Наконец я приблизился к группе. В разных местах бегали по льдине три медведя – медведица и два медвежонка. Собаки наскакивали на медвежат, как бешеные, теребили их за лапы, за шерсть, за хвост, хватали за горло. Особенно неистовствовала Уленька; вцепившись одному медвежонку в горло, она исступленно теребила и кусала зверя; едва тот смог от нее освободиться. Вначале медведи не торопясь уходили от собак, которые не осмеливались приблизиться и вцепиться в зверей, пока не была ранена и не свалилась медведица. Она-то как будто и не собиралась убегать, а словно замышляла какое-то злодейство, стремясь подманить собак поближе. Внезапно медведица остановилась, пропустила медвежат вперед, потянула носом воздух и двинулась назад навстречу собакам; те, как по команде, в ту же минуту повернули направо кругом и все до единой обратились в бегство на запад. Тогда-то и грянули выстрелы, медведица пошатнулась и повалилась на лед. Собаки бросились на нее и вцепились ей в шубу. Затем был убит один из медвежат. Второй, несмотря на выстрелы, пустился бежать по льду, за ним вдогонку бросились три собаки и, настигнув, подмяли его под себя, так что подоспевшему Мугста пришлось сперва
отогнать собак и лишь тогда выстрелить. Такой запас свежего мяса можно только приветствовать. Как раз сегодня за обедом мы уничтожили котлеты из остатков последнего убитого нами медведя.

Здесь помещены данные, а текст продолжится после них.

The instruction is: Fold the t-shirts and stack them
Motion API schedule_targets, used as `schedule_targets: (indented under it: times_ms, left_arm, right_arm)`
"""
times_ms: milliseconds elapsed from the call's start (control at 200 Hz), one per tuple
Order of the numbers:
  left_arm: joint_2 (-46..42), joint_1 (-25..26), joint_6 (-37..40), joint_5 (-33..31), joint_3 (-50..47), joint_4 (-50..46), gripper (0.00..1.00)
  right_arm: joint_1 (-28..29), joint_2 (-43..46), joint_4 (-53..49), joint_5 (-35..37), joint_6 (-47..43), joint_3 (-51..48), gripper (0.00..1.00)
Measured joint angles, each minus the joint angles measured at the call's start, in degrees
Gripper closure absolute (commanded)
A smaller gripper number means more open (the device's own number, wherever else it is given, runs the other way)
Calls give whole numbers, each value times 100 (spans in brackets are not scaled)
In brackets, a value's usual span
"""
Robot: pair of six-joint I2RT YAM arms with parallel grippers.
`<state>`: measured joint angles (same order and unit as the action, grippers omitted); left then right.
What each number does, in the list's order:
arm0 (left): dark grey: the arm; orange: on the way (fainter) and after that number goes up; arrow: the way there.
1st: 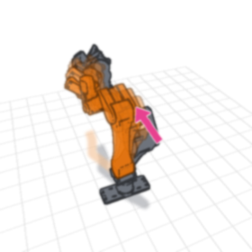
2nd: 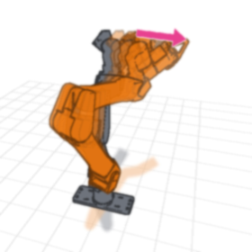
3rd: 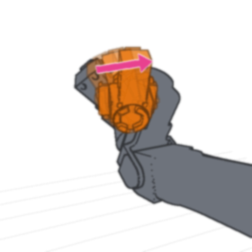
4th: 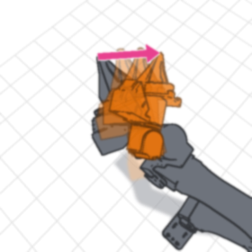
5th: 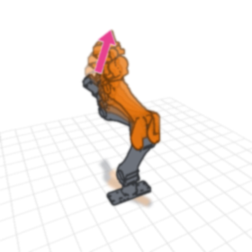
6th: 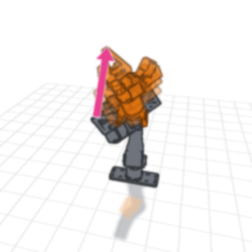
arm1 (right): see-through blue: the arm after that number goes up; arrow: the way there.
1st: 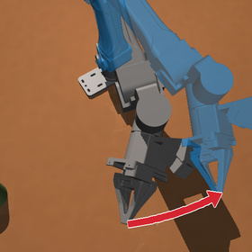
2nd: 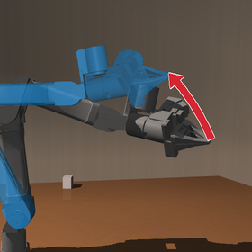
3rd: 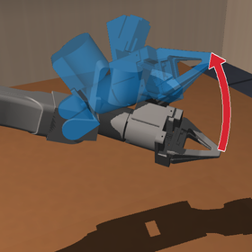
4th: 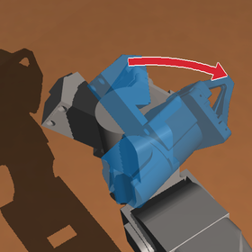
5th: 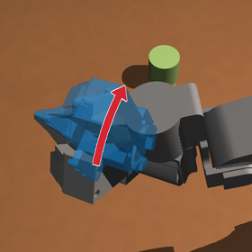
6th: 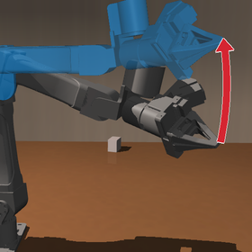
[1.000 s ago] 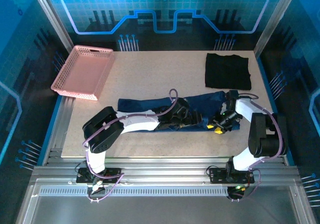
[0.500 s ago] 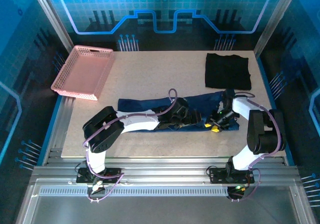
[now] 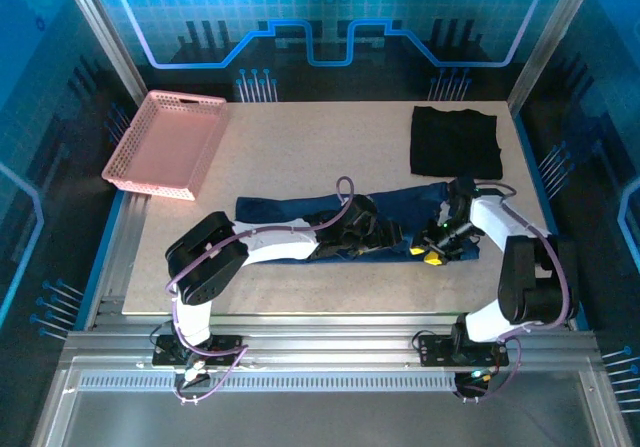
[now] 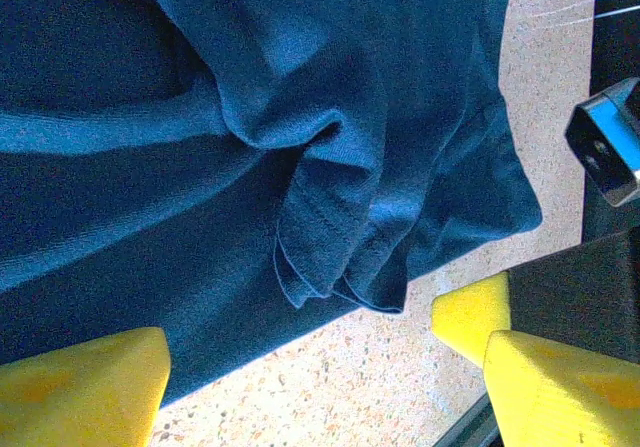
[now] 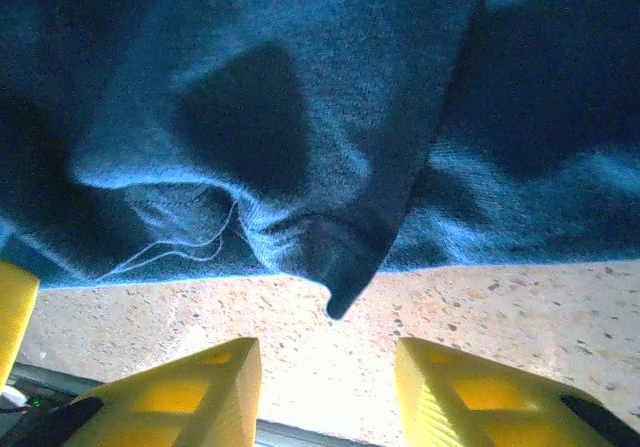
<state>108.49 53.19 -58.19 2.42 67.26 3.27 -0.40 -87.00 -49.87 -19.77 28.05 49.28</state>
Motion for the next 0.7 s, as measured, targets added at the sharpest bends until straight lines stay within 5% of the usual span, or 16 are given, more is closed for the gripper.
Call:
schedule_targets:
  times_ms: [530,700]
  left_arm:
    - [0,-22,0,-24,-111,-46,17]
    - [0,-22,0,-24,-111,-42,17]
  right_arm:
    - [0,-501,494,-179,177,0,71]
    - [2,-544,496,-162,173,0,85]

Мясо медвежат очень нежное, словно рождественские откормленные поросята.Белый медведь у лыжни
Литография Фритьофа Нансена
По всей вероятности, это были те самые медведи, следы которых мы видели раньше. Я со Свердрупом еще в октябре проследил следы трех таких господ и потерял их на северо-северо-западе от судна. По-видимому, они и пришли теперь с этой стороны.
Когда нужно было стрелять, ружье Педера, по обыкновению, не действовало, оно опять было заполнено вазелином, и, держа его, он кричал:
– Стреляйте, стреляйте, мое не хочет стрелять!

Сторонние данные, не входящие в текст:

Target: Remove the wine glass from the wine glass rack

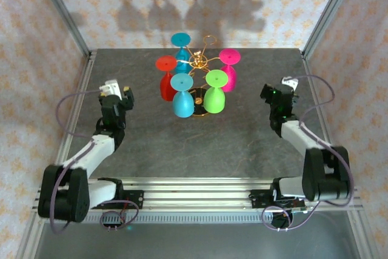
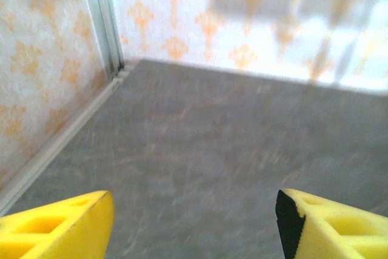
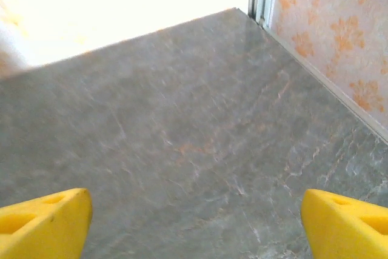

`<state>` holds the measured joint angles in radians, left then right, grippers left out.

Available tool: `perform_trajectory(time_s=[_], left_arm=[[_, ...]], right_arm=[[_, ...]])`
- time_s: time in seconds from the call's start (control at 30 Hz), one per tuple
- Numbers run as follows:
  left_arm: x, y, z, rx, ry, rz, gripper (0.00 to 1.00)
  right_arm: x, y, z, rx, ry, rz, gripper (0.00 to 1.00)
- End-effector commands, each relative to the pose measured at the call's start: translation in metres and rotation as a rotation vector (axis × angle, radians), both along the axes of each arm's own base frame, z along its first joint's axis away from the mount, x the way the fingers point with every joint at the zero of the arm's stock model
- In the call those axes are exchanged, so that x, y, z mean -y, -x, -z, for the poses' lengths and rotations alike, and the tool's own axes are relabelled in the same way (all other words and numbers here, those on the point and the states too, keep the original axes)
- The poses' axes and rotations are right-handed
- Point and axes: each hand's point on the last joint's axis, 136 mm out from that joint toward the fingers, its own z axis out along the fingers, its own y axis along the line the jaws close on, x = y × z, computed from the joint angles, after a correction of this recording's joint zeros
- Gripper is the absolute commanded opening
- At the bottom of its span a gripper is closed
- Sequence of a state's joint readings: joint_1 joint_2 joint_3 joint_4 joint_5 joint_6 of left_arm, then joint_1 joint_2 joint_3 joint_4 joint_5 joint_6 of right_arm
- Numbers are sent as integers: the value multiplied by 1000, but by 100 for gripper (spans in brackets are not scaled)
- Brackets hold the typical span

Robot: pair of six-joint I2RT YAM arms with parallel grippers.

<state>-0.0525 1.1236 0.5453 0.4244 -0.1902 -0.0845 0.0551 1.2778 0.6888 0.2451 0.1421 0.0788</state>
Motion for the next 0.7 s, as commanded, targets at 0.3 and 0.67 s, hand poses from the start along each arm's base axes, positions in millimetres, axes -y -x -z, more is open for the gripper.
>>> perform_trajectory(time_s=[0.3, 0.67], left_arm=[[64, 70, -64, -199, 287, 186, 64], [98, 142, -93, -332, 402, 395, 62]], right_arm=[[-106, 62, -106, -154, -578, -420, 75], [-175, 94, -178, -140, -935, -730, 71]])
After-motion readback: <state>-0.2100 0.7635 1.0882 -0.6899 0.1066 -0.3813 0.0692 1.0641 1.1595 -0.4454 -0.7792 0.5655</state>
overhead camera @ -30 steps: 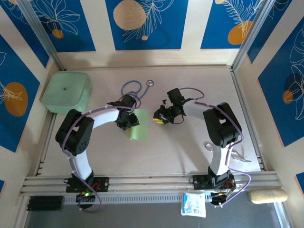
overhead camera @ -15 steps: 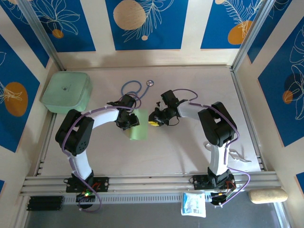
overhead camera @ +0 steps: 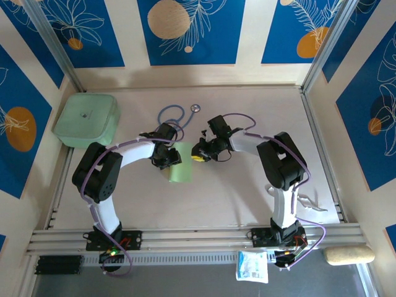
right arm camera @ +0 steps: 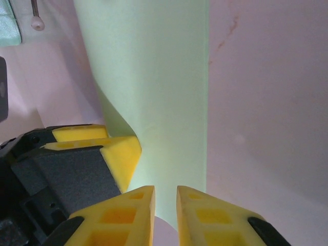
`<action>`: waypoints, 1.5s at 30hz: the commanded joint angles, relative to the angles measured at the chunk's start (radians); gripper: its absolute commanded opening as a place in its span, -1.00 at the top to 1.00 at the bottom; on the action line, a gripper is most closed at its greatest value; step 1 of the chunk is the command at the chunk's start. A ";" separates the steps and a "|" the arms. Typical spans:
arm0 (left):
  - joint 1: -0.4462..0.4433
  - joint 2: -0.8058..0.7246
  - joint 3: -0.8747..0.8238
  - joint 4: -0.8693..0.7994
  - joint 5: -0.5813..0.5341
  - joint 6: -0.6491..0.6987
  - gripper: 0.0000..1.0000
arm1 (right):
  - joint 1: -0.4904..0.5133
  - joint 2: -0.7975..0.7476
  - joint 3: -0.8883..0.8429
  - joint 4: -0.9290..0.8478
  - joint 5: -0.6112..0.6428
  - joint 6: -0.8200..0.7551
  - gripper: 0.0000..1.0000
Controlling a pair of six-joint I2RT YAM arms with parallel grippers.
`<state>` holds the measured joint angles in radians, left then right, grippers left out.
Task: Fold a paper plane with a square sheet of paper (pick it up from the middle)
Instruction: Hold the square sheet of paper at the center of the table.
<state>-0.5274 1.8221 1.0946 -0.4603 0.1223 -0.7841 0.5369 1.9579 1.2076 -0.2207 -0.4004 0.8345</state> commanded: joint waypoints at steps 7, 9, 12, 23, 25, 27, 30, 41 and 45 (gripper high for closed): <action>-0.003 0.084 -0.044 0.004 0.029 0.008 0.14 | 0.034 0.074 0.078 -0.017 -0.021 0.001 0.73; -0.002 0.086 -0.042 0.004 0.031 0.006 0.14 | 0.039 0.087 0.091 -0.019 -0.022 -0.001 0.75; -0.002 0.086 -0.043 0.004 0.030 0.006 0.14 | 0.047 0.105 0.108 -0.026 -0.021 -0.007 0.79; -0.003 0.084 -0.045 0.008 0.034 0.004 0.14 | 0.053 0.150 0.100 -0.041 -0.005 -0.023 0.84; -0.004 0.083 -0.047 0.006 0.034 0.003 0.14 | 0.051 0.161 0.091 -0.045 0.001 -0.029 0.84; -0.005 0.082 -0.046 0.009 0.035 0.001 0.14 | 0.050 0.173 0.082 -0.051 0.009 -0.036 0.85; -0.005 0.078 -0.042 0.009 0.037 -0.001 0.14 | 0.048 0.184 0.068 -0.066 0.024 -0.053 0.85; 0.002 -0.029 0.043 -0.069 -0.025 0.009 0.05 | 0.031 0.225 0.027 -0.130 0.092 -0.149 0.89; 0.005 -0.109 0.045 -0.068 -0.062 -0.002 -0.03 | 0.028 0.224 0.029 -0.175 0.117 -0.241 0.90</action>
<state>-0.5266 1.7916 1.1194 -0.4973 0.1028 -0.7841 0.5709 2.1052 1.2892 -0.2287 -0.4023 0.6895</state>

Вернувшись домой и разбирая ружье, которое я схватил, вдруг обнаружил, что оно не заряжено. Хорош бы я был, если бы вышел на медведей с таким оружием один на один!»
«Понедельник, 5 ноября. Сидя ночью за работой, вдруг услыхал отчаянный собачий визг на палубе. Я выбежал. Выл один из щенков: он, как это часто случается, лизнул железный болт, и язык примерз к железу. Он старался отодрать язык, но тот вытянулся длинным тонким жгутом, и щенок выл самым жалобным образом. Бентсен, бывший вахтенным, находился уже на месте происшествия, но сначала не знал, как помочь беде. Потом он взял щенка за шиворот, подтащил его поближе к болту, чтобы язык не так тянулся, согрел немного болт в руках, и язык отстал сам собой. До чего же щенок был обрадован! Он благодарно лизал руки Бентсена своим кровоточащим языком и, казалось, не знал, как выразить свою признательность. Можно надеяться, что теперь хотя бы этот щенок не так уж скоро примерзнет снова тем же образом, вообще же такие случаи не редкость».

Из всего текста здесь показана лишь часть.